> Exercise prompt: Your answer should be the lines below from the one holding "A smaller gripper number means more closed" through the one holding "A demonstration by", copied exactly and with nothing else.
----- Data in this exercise -----
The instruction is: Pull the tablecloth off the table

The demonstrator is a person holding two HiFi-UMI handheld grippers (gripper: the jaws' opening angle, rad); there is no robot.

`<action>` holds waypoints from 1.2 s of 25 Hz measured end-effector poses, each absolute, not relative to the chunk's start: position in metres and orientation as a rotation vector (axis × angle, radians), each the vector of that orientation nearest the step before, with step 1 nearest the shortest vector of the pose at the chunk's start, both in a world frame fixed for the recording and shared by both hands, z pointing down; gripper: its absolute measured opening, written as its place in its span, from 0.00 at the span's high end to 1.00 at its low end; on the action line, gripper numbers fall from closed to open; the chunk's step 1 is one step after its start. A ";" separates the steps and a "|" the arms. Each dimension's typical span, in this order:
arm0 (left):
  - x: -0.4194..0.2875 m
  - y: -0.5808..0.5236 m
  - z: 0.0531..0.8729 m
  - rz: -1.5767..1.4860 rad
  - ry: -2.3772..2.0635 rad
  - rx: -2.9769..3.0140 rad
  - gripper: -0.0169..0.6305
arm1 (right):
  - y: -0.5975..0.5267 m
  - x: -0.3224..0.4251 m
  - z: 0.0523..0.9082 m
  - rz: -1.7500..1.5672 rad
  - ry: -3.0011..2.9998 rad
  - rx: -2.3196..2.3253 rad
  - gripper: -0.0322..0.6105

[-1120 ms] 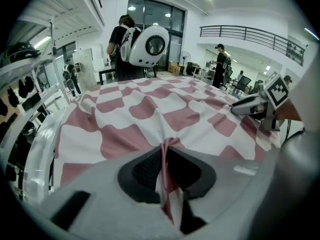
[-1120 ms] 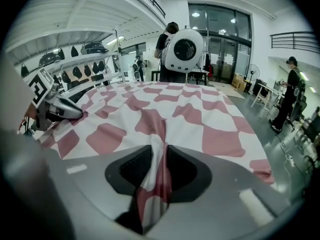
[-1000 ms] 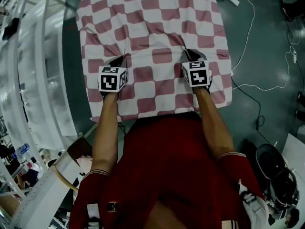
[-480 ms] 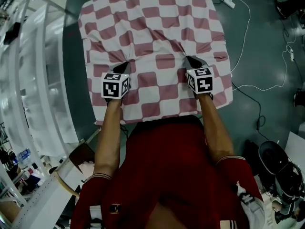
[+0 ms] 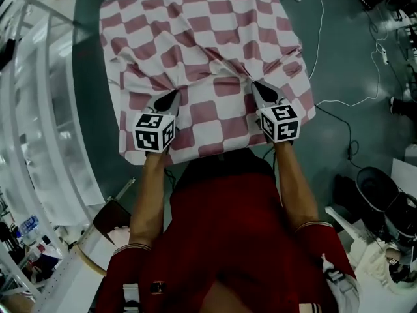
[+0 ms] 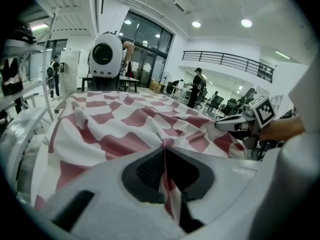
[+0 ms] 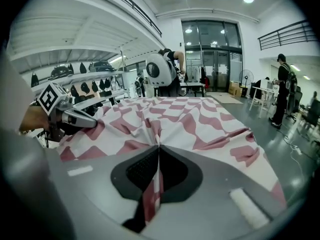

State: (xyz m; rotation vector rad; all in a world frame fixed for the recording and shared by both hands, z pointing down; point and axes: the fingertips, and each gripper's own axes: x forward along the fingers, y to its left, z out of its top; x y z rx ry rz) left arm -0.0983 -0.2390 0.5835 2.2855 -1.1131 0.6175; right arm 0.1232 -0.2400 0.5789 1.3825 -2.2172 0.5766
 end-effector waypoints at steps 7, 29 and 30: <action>-0.117 -0.256 0.559 0.493 -1.139 2.342 0.95 | -0.248 0.110 0.556 0.613 -2.300 1.392 0.93; -0.119 -0.030 0.418 0.226 -1.448 2.348 0.96 | -0.031 0.117 0.460 0.752 -2.760 1.300 0.93; -0.121 -0.018 0.411 0.212 -1.451 2.357 0.96 | -0.016 0.115 0.457 0.761 -2.775 1.297 0.93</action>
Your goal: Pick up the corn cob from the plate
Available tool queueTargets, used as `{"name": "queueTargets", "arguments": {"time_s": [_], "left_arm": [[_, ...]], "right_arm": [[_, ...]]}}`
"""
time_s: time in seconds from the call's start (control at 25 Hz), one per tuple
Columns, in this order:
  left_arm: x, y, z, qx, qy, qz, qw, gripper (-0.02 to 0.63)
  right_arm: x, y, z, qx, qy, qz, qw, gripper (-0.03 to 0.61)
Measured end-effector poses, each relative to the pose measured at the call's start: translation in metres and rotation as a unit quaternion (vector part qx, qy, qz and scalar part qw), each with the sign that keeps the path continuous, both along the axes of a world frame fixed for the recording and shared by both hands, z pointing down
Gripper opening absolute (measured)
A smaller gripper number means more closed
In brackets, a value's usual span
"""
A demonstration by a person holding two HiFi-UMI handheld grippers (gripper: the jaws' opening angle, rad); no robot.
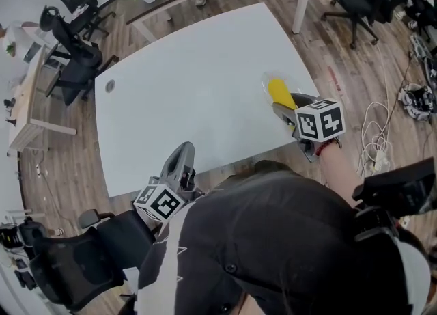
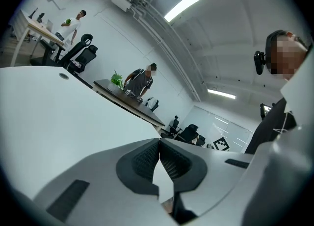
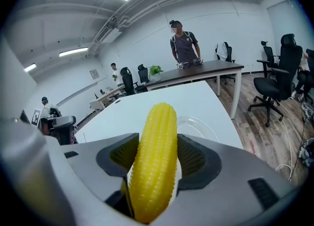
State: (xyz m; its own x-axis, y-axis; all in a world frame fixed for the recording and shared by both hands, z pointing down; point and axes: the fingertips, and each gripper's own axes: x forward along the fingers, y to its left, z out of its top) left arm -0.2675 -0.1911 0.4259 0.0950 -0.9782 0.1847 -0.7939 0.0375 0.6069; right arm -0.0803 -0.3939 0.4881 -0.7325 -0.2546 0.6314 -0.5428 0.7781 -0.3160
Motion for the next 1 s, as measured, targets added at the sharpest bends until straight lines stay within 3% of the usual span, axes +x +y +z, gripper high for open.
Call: {"name": "queueTargets", "arguments": {"time_s": [0.52, 0.8, 1.0], "left_arm": [[-0.003, 0.119, -0.005, 0.013, 0.004, 0.004, 0.9999, 0.015], [-0.002, 0.179, -0.003, 0.012, -0.003, 0.029, 0.9995, 0.015], [0.009, 0.212, 0.009, 0.002, -0.007, 0.045, 0.9990, 0.015]], "right_arm": [[-0.001, 0.116, -0.027, 0.019, 0.006, -0.009, 1.000, 0.250], [-0.013, 0.184, -0.054, 0.028, -0.040, 0.005, 0.999, 0.250], [0.001, 0.228, -0.055, 0.019, -0.068, 0.017, 0.997, 0.250]]}}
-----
> Reply:
A smaller gripper number means more closed
In brackets, a value's usual span
"""
A demonstration by a person holding two HiFi-UMI handheld grippers (gripper: the jaws' opening angle, rad); no robot.

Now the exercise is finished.